Brain researchers at ETH Zurich and other universities have shown for the first time that a region of the brain associated with empathy only activates very weakly in autistic people. This knowledge could help to develop new therapies for those affected by autism.
Professor Nicole Wenderoth and her senior scientist Joshua Balsters, both researchers at ETH, have used functional MRI images (fMRI) from autistic adolescents to discover unusual activity in a particular region of the brain, the anterior cingulate cortex (ACC).
The researchers were aware that activity in this part of the brain is coupled with the “theory of mind”, which makes it possible for most people to understand others because they can imagine themselves in their place. Empathy, the emotional counterpart to the “theory of mind”, is also based in this region of the brain.
The researchers were able to detect the unusually weak neural activity in this part of the brain when the autistic subjects observed how a third person was either positively or negatively surprised. In the control subjects without autism, neural activity showed a marked response.
“People don’t like surprises,” says Wenderoth, Professor for Neural Control of Movement at ETH Zurich, “which is why, through environmental stimulus, the brain continually develops models of what is going on in the minds of others.”
This ability is enormously important for social interactions. “People with autism, however, cannot update the model in their head in such cases because the response in the cingulate cortex is too weak,” says Wenderoth.
In order to see into the heads of the study participants – 16 autistic and 20 typically developed adolescents without autism – they were placed into an MRI scanner, where they observed a game they had previously played themselves.
The game involved guessing which of two doors had a reward behind it. If the player opened the right door, it turned green and they received a euro as a prize; if they guessed wrongly, the door turned red and had nothing behind it.
This rule applied during the majority of the game, but sometimes – at random intervals – the computer swapped the colours; the red door led unexpectedly to a prize, while the green door revealed nothing. After each round, the researchers asked the subjects if they had expected the prize or nothing.

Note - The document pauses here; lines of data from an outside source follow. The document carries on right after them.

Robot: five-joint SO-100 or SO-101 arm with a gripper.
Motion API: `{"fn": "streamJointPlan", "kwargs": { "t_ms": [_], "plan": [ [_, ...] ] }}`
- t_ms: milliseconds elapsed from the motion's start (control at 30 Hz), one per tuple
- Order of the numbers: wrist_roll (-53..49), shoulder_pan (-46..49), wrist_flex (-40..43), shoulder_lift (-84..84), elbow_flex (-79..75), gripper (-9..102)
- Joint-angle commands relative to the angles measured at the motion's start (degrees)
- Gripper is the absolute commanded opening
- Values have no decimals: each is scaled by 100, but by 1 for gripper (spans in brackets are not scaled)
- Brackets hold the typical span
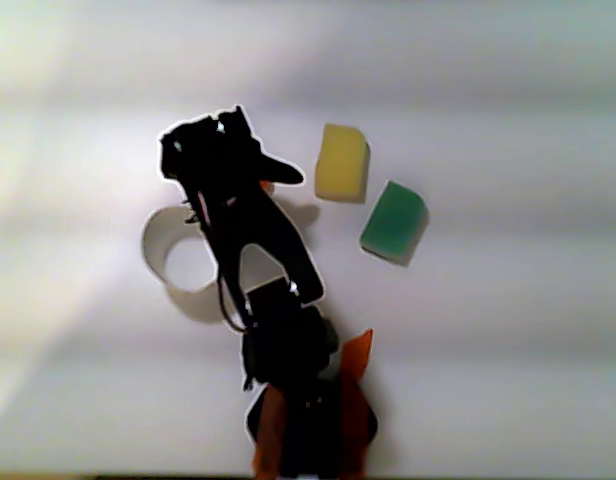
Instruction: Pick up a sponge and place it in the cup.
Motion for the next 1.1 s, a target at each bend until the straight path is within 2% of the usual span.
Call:
{"fn": "streamJointPlan", "kwargs": {
  "t_ms": [0, 367, 767, 933, 1067],
  "plan": [
    [70, -105, -281, 334, 264, 50],
    [105, 35, -1187, -202, 536, 50],
    [114, 132, -1547, -765, 246, 48],
    [167, 167, -1573, -984, 26, 46],
    [237, 167, -1600, -1134, -105, 36]
  ]
}}
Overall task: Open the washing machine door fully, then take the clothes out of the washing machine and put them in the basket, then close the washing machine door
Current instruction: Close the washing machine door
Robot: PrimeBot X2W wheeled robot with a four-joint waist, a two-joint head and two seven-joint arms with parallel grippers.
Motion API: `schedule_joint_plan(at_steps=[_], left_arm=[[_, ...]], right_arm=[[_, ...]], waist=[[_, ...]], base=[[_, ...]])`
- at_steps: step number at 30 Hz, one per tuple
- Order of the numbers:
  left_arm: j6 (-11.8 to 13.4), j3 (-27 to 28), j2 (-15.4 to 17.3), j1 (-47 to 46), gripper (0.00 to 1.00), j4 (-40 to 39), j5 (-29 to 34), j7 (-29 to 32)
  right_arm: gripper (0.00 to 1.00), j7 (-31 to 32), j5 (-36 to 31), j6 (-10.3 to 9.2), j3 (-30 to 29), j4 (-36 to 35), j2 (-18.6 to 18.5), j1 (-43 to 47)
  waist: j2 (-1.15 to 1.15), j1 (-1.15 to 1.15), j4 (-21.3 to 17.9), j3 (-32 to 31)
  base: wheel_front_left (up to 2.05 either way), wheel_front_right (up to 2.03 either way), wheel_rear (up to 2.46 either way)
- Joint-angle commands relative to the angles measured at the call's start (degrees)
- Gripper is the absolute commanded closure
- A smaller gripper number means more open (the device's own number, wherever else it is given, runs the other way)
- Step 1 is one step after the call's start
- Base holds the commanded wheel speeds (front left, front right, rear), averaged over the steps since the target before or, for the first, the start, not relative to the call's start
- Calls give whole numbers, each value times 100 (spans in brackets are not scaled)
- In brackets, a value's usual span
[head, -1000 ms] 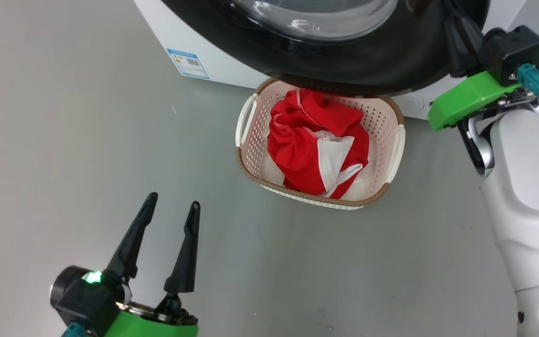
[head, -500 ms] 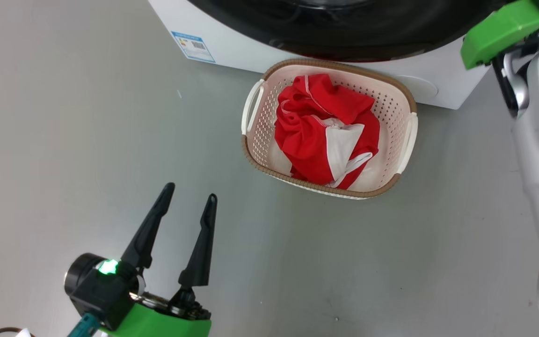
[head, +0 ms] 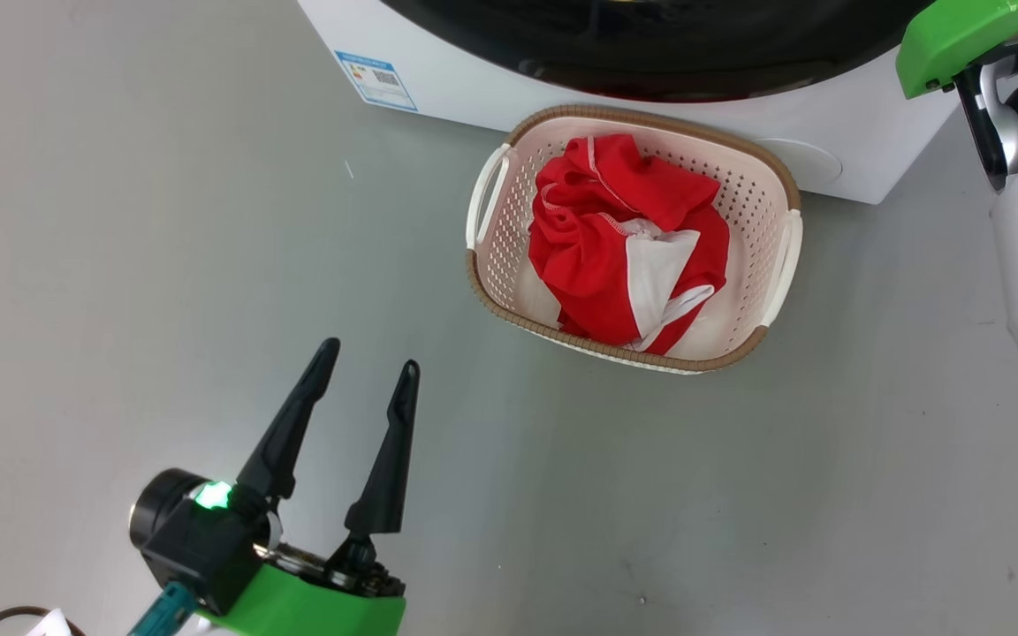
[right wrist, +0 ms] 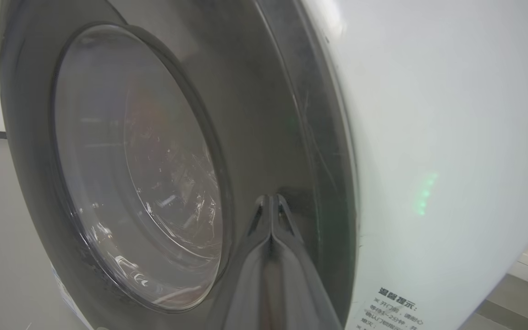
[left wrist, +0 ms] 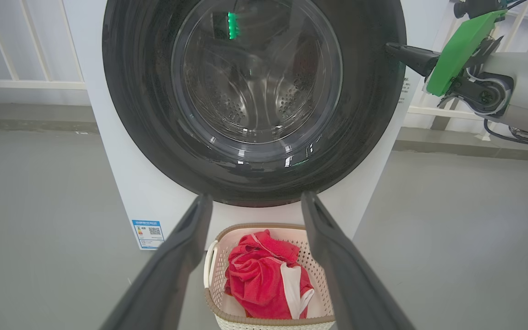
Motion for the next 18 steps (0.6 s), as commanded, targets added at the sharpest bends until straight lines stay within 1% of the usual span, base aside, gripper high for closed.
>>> schedule_joint_plan(at_steps=[1,7,14,15,16,17,18], left_arm=[[-32,151,51,-115,0,-127,-44,-45],[-32,162,51,-121,0,-117,-55,-45],[-33,221,51,-77,0,-137,-98,-45],[-33,235,51,-71,0,-149,-108,-45],[-33,245,51,-65,0,-159,-124,-45],[-24,258,51,-59,0,-171,-155,-45],[2,280,51,-52,0,-187,-207,-45]], right_arm=[[100,-10,-54,-54,-100,-124,15,-206],[100,-10,-80,-54,-128,-201,96,-107],[100,-10,128,-54,-36,-290,274,291],[95,-10,178,-54,-5,-313,306,374],[80,-10,218,-54,33,-353,334,460],[62,-10,266,-54,75,-397,363,552],[35,-10,327,-54,127,-431,390,642]], waist=[[0,0,-6,-4],[0,0,-50,-56],[0,0,-208,-219],[0,0,-247,-248],[0,0,-288,-277],[0,0,-333,-305],[0,0,-382,-329]], base=[[0,0,0],[0,0,0],[0,0,0],[0,0,0],[0,0,0],[0,0,0],[0,0,0]])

Their findings showed that if autistic subjects played the game themselves, they had no problems answering whether receiving the prize or nothing was surprising or expected. When they watched another person playing the game, however, they found it much more difficult than the non-autistic subjects to classify the result of a round as a surprise.
After an unexpected result – e.g. if the selected door turned green but there was no prize behind it – there was a clear neural response in the ACC of the non-autistic participants of the control group, but there was much less activity in the autistic adolescents.
“The results of our study suggest that the anterior cingulate cortex reacts atypically to the deviation between expectation and actual events in people with autism. Their neuronal activity only shows a slight change during situations in which other people experience something unexpected,” says ETH senior scientist Balsters, who designed the experiment and conducted it with participants in Ireland. “This made it clear to us that the social deficit of autism sufferers is associated with this abnormal activity in the ACC.”
The new findings could help to improve behavioural therapies for individuals with autism disorders, such as when teaching affected individuals how to behave. “It’s often unclear whether autistic people can’t do something or are simply not motivated to do it,” says Balsters.
He thinks that it may prove promising to offer a specific reward to those affected in order to train their social behaviour. “The brain is sufficiently plastic when we carry out the therapy properly,” he says.